F1マイアミGPプロジェクトにまたもや地元住民が反対。騒音による健康被害に懸念示す

 F1マイアミGPのプロジェクトが開催地を変更して進められようとしているが、またもや地元住民からの反対が持ち上がっている。ビスケイン大通りを含む市街地コースのプランは、2018年、地域住民の反対によって廃案となった。そしてその後、代替候補地となったNFLマイアミ・ドルフィンズのホームスタジアム周辺地域についても、地元の人々からさらに強い懸念の声があがっている。

 2019年に入り、マイアミGPのプロモーターでドルフィンズのオーナーでもあるスティーブン・ロスが、チーム本拠地のハードロック・スタジアム周辺でF1世界選手権を開催することを提案した。

 このエリアでは開催のための手続き上の障害は比較的少ないと思われ、プロジェクトは実現に向けて勢いを増したように見えたが、地元紙『Miami Herald』によれば、スタジアムの近隣住民たちは、自宅近くを走り回るF1マシンの音に否定的な考えを持っているようだ。

 音響専門家のコルビー・ライダーは、仮にこの地域でグランプリレースが行われた場合、住民が永久的な聴覚障害を患う恐れがあると主張するレポートをまとめた。

「自分の家の中で爆竹を鳴らすようなものだ。
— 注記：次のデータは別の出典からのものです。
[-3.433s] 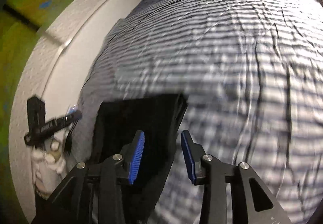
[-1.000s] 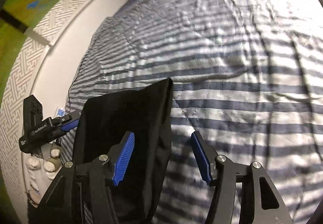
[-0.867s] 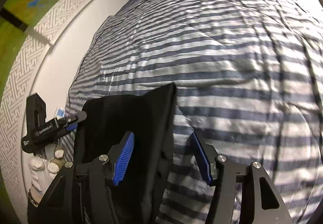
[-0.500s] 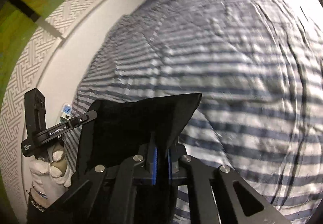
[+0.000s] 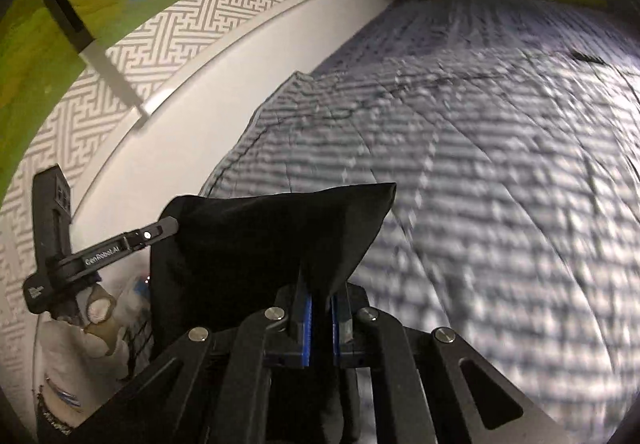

私の家の近くでは開催してほしくない」と、この専門家は述べている。
 ライダーはさらに、現在のF1マシンの音を「ヤギを吸い込んでいる掃除機」になぞらえた『TheDrive.com』の記事を引用した。

 先週行われた討論会で、ドルフィンズの代表者たちはマイアミの人々に対し、F1マイアミGP開催が開催されることで20万人に及ぶ観客を呼び込める可能性があり、地域に健全な経済的利益をもたらせると説明した。

「毎年地元でスーパーボウルを開催するのと同等の効果がある」と、ドルフィンズの法務および行政府担当シニアディレクターであるマーカス・バック-アーマスは述べた。

「私たちはこの地域の人々や地元行政府と連携することで、最終的には地域社会へのあらゆる影響を軽減できるようなプランにしていく」

 だが、郡政委員のバーバラ・ジョーダンが心を動かされることはなかった。
「この地域社会が望んでいないイベントであるという点で、招致反対という私の立場はさらに強固なものとなりました」とジョーダンは語っている。